Later tonight, I’m going to watch Mario Bava’s Black Sabbath but before I do, I want to take a few minutes to review another one of Bava’s films, 1965’s sci-fi/horror hybrid Planet of the Vampires.
Taking place in the far future, Planet of the Vampires begins with two space ships receiving a distress call from an unexplored planet. While landing, the two ships are separated from each other. As the Argos lands, its crew is possessed by an unknown force and suddenly start trying to kill each other. Only the ship’s captain (Barry Sullivan, who gives a surprisingly good performance in a role that most actors would have just sleepwalked through) is able to resist and he manages to snap the rest of the crew out of their hypnotic state.
Once the Argos lands, search parties are sent out to find the other ship. They find themselves on a barren planet where the surface is obscured by a thick, multi-colored fog. As they wander through the planet, it quickly becomes apparent that they aren’t alone. The searchers may have left the ship as human but they return as something else all together. It all leads up to a surprisingly bleak conclusion.
If the plot of Planet of the Vampires sounds familiar, that’s because it’s probably one of the most influential, if not widely known, films of all time. The film has been imitated in several other, far more expensive films but few of them manage to capture Planet of the Vampires’ sense of isolation and impending doom. With this film, Bava again showed that he was one of the few directors wh0 could accomplish so much with so little. While this isn’t an actor’s film, fans of Italian horror will squeal with delight to see Ivan Rassimov pop up here in a small role.
I’ve mentioned Planet of the Vampires before on this site when I was giving 10 reasons why I hated Avatar. To me, Planet of the Vampires stands as proof that you don’t need a gigantic budget to make an effective horror (or sci-fi film). In fact, often times, all a huge budget does is shut down the audience’s imagination and quite frankly, nothing on film will ever be as impressive as what the audience can imagine. With Planet of the Vampires, all that Mario Bava had to create an alien world were two plastic rocks and a smoke machine. Working without the crutch of CGI, Bava had to pull off most of the film’s special effects “in camera,” and he would later say that one of the benefits of all that smoke was that it helped to obscure just how low budget this film was.

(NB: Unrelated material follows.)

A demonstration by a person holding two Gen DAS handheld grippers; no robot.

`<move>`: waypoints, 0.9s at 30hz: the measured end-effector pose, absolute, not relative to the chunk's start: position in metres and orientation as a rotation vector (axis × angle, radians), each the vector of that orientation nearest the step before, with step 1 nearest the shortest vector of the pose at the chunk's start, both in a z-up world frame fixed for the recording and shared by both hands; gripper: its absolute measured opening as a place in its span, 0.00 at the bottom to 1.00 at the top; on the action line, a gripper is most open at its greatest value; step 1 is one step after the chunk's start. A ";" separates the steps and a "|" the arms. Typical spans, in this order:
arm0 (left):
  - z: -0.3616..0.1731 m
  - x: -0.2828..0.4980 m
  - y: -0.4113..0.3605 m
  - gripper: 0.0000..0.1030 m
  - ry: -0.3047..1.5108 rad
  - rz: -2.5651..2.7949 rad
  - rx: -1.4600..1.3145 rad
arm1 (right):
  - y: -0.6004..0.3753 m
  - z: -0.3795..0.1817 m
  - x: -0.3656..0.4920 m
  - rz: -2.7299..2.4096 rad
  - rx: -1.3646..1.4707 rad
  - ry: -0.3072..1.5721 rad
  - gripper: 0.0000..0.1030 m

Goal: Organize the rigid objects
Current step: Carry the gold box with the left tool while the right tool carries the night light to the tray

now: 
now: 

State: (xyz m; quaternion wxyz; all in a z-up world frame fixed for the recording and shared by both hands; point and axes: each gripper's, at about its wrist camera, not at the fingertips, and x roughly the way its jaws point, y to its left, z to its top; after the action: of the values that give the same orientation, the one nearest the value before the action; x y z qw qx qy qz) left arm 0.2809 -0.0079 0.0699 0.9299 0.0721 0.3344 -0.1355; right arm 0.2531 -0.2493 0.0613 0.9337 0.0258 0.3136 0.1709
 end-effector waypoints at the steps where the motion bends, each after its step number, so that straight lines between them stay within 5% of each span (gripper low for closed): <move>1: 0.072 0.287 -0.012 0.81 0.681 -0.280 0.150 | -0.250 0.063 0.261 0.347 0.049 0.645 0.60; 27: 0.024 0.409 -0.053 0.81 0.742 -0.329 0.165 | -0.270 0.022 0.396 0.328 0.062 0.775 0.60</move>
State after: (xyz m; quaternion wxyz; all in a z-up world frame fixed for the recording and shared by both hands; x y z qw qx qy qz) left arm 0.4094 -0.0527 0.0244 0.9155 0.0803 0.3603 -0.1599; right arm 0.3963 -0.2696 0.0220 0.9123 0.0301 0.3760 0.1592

In short, Bava was working under circumstances that James Cameron would refuse to even consider and yet Planet of the Vampires holds up better upon repeat viewings than Avatar ever will. The low-budget forced Bava to emphasize atmosphere over effects. Yes, this film has its share of gore (it’s an Italian horror film, after all) but ultimately, this is another example of a horror film that works because of what it doesn’t show. This is a film that exploits your imagination, working its way into the darker corners of your consciousness. Bava creates a palpable atmosphere of doom that makes Planet of the Vampires into a surprisingly effective film.